In the records, each line holding "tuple" must be reported.

[[ Data provided open ]]

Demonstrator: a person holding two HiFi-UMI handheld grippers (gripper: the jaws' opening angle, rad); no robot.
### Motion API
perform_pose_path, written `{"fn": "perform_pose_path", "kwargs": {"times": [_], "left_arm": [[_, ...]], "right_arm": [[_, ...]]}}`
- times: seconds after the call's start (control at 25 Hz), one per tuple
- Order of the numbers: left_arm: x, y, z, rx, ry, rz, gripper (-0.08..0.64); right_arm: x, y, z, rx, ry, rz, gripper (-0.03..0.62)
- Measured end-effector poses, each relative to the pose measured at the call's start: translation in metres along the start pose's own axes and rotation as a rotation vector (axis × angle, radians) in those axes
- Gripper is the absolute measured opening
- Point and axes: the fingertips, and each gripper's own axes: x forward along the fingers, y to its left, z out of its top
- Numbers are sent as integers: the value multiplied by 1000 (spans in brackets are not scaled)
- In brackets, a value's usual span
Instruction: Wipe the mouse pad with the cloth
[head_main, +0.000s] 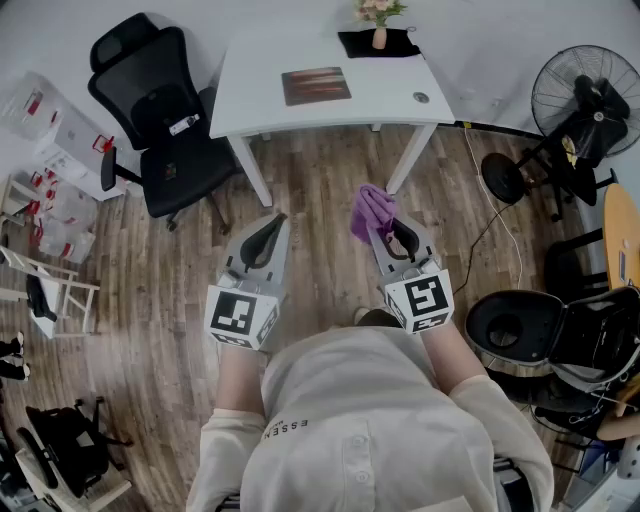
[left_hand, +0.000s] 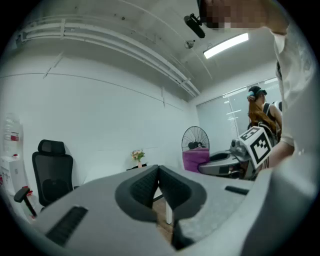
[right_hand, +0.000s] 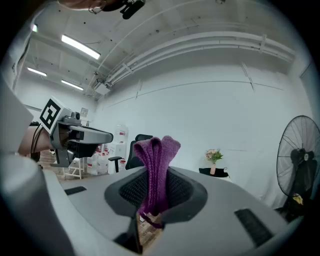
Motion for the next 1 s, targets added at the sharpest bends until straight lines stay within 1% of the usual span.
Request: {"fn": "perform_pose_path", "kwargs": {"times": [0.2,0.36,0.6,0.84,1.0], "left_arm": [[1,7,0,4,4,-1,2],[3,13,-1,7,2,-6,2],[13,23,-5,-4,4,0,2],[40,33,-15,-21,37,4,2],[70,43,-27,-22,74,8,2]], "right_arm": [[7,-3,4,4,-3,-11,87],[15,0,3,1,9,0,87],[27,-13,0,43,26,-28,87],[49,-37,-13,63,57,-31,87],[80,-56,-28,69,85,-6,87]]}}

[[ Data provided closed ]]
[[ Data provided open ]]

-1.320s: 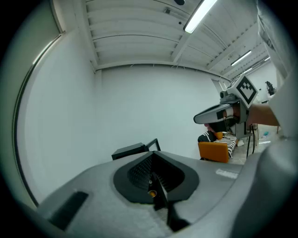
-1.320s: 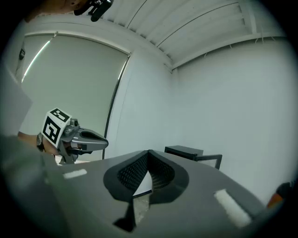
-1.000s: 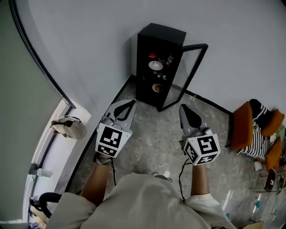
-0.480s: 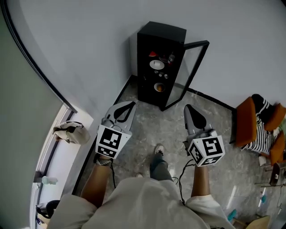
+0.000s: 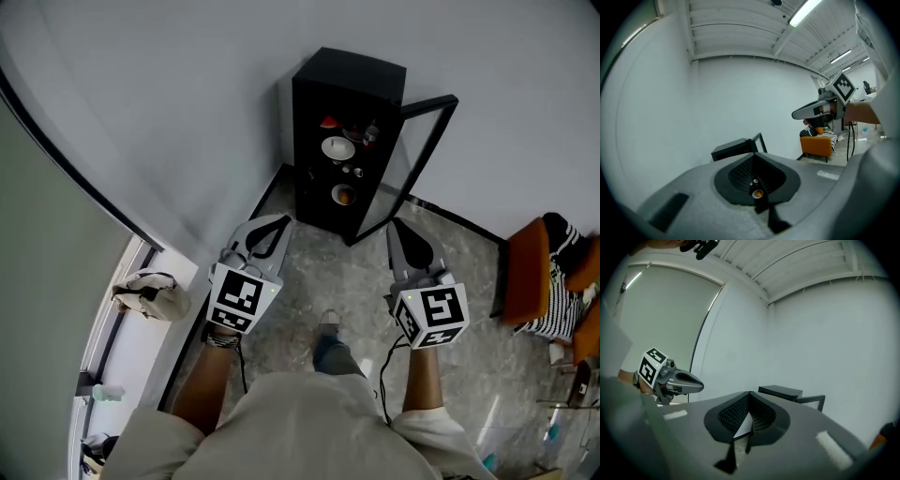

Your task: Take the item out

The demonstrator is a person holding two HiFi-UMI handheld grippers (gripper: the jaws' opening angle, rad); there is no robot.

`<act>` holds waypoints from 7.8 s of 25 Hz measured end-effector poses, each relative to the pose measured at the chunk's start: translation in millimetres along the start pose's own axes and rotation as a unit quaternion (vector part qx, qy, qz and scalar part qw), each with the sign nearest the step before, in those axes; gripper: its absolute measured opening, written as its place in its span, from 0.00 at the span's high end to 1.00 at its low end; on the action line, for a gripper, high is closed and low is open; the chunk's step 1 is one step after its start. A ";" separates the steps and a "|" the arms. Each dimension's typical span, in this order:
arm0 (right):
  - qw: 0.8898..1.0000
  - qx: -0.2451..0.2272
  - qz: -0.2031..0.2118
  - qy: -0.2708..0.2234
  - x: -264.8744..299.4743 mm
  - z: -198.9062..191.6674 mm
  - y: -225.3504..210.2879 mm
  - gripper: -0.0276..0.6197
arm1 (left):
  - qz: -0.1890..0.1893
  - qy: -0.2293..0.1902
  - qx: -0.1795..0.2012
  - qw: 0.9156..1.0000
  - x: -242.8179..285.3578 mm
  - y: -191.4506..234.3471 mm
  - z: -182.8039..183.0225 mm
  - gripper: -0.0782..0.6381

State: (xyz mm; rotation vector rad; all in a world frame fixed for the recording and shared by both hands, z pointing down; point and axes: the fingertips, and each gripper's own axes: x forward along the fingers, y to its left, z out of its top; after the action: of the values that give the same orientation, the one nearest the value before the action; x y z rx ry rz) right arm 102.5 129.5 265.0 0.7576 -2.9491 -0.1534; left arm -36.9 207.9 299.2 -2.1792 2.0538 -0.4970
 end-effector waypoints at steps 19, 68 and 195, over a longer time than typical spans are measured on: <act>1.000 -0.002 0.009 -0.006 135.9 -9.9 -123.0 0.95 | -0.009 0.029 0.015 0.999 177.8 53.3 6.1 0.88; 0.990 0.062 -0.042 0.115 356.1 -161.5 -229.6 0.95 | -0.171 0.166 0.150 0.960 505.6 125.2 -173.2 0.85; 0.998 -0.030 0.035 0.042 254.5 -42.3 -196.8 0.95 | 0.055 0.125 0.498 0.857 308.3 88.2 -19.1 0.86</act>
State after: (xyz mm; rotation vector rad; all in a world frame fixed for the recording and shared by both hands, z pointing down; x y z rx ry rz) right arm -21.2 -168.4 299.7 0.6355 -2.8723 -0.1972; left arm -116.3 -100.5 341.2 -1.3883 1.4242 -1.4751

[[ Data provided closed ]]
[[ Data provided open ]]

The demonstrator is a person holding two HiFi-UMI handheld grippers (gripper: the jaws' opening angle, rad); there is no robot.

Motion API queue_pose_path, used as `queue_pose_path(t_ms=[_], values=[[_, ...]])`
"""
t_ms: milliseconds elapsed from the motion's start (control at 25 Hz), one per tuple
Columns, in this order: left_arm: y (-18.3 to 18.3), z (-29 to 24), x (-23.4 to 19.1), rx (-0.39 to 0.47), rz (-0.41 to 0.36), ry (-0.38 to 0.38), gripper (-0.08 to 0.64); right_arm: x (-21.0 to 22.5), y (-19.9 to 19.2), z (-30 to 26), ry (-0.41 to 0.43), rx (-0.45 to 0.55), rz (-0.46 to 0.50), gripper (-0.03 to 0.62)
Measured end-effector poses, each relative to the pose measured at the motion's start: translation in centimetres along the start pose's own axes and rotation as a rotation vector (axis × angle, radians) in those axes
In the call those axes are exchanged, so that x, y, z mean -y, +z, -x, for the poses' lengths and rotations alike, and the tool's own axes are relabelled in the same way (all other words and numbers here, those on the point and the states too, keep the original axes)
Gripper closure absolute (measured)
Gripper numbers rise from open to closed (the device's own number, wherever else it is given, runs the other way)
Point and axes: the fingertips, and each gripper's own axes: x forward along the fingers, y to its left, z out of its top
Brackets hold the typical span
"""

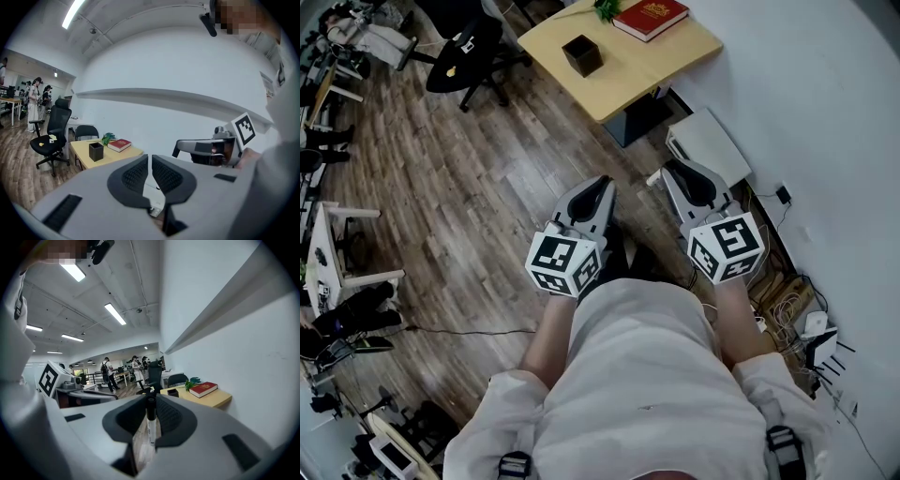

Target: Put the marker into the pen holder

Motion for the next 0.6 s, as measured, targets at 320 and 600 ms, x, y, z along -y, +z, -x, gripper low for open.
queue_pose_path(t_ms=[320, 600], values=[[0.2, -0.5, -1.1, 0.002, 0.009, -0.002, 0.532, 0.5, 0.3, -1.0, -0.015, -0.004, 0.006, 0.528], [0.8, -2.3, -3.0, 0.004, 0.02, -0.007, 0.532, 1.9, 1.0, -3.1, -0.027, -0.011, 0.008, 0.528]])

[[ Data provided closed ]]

= Answer box =
- times: seconds after the call's start (control at 25 Hz), one per tuple
t_ms: milliseconds elapsed from the motion's start (control at 25 Hz), one per tuple

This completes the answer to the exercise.